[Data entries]
--
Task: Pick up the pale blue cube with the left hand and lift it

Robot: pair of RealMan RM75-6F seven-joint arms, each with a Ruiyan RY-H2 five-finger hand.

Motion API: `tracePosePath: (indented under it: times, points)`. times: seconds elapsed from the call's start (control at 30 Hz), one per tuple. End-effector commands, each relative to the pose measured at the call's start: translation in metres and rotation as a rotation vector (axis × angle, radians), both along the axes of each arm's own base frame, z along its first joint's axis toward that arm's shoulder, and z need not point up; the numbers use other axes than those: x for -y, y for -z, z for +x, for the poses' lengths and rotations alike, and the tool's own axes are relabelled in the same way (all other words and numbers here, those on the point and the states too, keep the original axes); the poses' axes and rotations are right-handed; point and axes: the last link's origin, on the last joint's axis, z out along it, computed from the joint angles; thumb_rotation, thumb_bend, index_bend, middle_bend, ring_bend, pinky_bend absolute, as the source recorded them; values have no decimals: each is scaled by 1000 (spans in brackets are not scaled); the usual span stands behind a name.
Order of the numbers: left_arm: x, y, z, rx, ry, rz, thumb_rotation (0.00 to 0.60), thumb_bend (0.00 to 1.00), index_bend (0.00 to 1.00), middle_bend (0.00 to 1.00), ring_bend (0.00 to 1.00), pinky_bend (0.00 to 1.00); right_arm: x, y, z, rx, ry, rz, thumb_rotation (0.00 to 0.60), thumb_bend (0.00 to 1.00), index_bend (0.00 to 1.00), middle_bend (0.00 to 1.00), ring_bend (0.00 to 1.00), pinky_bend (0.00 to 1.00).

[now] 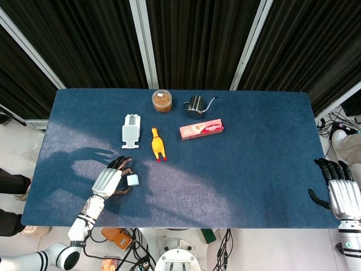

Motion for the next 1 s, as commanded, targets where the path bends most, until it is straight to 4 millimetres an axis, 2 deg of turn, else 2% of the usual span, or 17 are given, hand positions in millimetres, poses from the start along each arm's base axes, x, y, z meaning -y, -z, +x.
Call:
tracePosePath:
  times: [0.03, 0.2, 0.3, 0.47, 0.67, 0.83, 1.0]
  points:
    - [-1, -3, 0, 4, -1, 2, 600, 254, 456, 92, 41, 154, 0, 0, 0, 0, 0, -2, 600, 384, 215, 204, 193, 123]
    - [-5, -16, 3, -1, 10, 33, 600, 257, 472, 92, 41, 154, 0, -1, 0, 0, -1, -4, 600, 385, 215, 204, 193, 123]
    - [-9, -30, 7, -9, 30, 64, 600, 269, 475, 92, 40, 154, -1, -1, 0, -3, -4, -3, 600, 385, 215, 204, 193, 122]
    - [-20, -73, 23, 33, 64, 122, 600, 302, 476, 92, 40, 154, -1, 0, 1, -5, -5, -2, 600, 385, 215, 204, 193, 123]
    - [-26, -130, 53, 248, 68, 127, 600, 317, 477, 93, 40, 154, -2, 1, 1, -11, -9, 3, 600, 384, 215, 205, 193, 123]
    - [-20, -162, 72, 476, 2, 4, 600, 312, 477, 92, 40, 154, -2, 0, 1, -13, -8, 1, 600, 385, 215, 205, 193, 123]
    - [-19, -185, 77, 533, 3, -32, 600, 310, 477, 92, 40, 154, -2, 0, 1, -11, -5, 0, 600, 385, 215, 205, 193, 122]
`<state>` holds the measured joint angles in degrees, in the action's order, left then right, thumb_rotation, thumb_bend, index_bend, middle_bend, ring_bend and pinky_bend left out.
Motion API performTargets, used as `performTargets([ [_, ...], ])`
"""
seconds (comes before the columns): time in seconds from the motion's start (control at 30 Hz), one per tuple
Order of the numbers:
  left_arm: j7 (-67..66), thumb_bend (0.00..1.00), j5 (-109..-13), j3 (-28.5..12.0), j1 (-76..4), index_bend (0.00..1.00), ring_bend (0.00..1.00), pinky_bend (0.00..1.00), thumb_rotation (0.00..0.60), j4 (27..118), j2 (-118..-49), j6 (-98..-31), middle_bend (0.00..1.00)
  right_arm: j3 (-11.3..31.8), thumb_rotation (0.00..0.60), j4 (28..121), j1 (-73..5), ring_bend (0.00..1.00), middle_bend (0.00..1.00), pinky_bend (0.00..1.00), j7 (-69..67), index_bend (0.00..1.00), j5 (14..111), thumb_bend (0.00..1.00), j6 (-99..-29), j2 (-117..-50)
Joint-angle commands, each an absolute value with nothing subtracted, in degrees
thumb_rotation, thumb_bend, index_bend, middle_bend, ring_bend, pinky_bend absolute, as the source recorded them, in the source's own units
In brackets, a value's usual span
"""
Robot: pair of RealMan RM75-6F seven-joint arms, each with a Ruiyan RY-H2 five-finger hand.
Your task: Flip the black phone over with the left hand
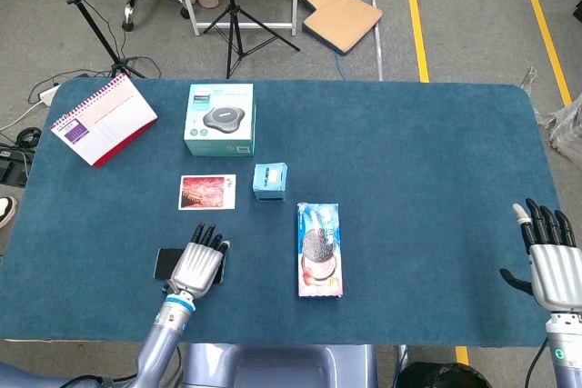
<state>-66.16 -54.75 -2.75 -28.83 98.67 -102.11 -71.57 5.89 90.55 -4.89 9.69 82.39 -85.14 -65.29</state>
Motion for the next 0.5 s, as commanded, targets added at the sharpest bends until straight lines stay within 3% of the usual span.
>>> performTargets([
  [0.03,-67.3,0.13,-54.1,-2.5,-29.3,0.24,0.0,0.0,0.6,97.9,-102.9,-72.2,0.2,6.0,0.6,90.6,-4.8,0.0,0.0,0.0,9.7,0.01,82.2,0.0,-85.2,-65.2],
  [0.17,-67.9,0.15,-53.0,-2.3,-29.6,0.26,0.0,0.0,0.6,97.5,-103.4,-72.4,0.23,6.0,0.6,90.7,-4.8,0.0,0.0,0.0,9.6,0.01,82.3,0.0,-85.3,-65.2],
  [0.33,-67.6,0.24,-52.3,-2.1,-29.7,0.37,0.0,0.0,0.6,97.3,-103.3,-72.8,0.32,5.9,0.6,90.8,-4.9,0.0,0.0,0.0,9.6,0.01,82.4,0.0,-85.2,-65.3],
  [0.5,-66.7,0.25,-52.5,-2.1,-29.8,0.4,0.0,0.0,0.6,97.9,-102.5,-73.3,0.36,5.8,0.6,90.8,-4.9,0.0,0.0,0.0,9.7,0.01,82.4,0.0,-85.2,-65.3],
])
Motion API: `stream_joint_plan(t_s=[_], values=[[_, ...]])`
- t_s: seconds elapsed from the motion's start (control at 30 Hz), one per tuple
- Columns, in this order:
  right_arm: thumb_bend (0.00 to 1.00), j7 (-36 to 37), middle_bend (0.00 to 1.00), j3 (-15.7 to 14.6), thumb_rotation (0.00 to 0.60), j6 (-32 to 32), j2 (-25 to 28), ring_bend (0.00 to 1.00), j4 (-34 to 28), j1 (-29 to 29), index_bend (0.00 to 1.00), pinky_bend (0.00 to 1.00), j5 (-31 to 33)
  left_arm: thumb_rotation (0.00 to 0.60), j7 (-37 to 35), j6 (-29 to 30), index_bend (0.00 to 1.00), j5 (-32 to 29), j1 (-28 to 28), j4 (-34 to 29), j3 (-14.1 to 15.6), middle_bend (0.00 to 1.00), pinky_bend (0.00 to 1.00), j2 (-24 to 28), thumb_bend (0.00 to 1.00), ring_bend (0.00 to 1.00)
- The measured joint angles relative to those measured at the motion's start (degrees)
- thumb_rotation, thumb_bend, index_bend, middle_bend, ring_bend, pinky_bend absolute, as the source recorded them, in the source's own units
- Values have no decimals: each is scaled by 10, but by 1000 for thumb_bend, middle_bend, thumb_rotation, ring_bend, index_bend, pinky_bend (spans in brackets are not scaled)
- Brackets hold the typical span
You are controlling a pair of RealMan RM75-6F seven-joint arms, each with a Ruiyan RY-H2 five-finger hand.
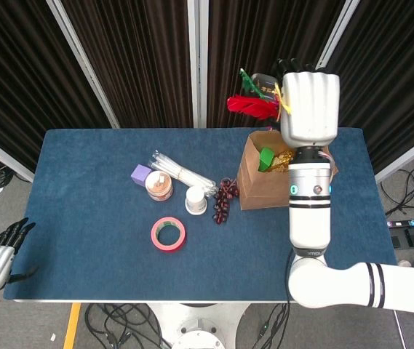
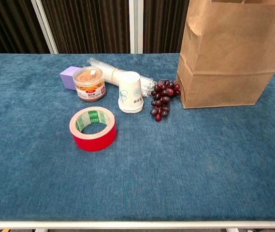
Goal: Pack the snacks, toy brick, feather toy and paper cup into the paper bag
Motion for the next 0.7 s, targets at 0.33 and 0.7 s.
stream_joint_plan(t_s=[0.33,0.7], values=[[443,90,717,-71,600,-53,53,623,61,-66,824,787,-29,600,13,-1,137,2,-2,-8,2,85,167,3,265,24],[437,170,716,-133,600,-124,14,623,175,-74,824,787,-44,600,28,-8,137,-1,-1,-10,4,85,167,0,264,24]])
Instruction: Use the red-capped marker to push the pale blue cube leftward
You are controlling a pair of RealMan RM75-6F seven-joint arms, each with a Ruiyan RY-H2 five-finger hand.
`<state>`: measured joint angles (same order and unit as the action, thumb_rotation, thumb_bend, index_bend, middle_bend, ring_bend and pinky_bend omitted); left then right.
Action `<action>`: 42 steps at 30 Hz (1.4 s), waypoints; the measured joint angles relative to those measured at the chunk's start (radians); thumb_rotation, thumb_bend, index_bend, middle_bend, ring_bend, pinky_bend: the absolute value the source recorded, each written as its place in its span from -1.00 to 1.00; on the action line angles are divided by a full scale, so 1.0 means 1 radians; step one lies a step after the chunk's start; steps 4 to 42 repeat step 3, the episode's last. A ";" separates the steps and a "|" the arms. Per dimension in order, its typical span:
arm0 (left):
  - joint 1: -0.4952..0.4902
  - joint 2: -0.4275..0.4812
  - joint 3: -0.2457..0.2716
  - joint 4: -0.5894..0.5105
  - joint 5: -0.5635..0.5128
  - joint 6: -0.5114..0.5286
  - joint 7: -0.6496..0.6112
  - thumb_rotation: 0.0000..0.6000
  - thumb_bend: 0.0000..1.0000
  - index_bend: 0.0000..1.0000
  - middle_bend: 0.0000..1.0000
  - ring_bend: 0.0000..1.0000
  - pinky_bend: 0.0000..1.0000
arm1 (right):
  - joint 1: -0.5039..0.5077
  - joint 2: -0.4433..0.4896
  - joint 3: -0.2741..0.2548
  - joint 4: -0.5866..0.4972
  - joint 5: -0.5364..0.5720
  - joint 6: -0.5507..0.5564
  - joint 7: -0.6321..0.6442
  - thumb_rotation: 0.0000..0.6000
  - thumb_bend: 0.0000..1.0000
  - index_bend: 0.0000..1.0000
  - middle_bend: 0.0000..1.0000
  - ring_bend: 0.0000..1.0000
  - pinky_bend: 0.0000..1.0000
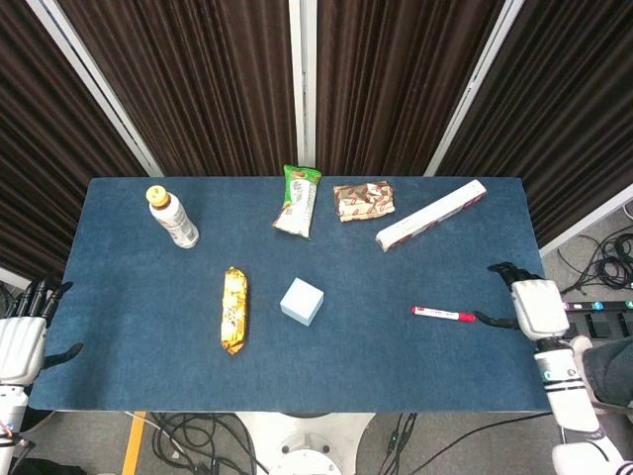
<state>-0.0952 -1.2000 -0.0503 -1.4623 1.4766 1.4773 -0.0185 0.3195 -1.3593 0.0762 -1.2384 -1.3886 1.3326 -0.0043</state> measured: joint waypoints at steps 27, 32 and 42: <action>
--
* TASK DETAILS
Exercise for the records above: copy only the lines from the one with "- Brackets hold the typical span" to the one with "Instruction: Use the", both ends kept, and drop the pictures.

* RESPONSE TO THE EXERCISE
- Brackets hold the typical span
You are controlling a pair of RealMan RM75-6F seven-joint arms, each with a Ruiyan RY-H2 five-finger hand.
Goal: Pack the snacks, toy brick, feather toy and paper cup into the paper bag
Motion for the next 0.7 s, targets at 0.33 and 0.7 s.
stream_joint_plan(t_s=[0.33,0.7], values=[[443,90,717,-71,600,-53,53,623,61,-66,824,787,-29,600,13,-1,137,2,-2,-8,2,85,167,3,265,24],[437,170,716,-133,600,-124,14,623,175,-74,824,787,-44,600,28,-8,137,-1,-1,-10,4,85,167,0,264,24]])
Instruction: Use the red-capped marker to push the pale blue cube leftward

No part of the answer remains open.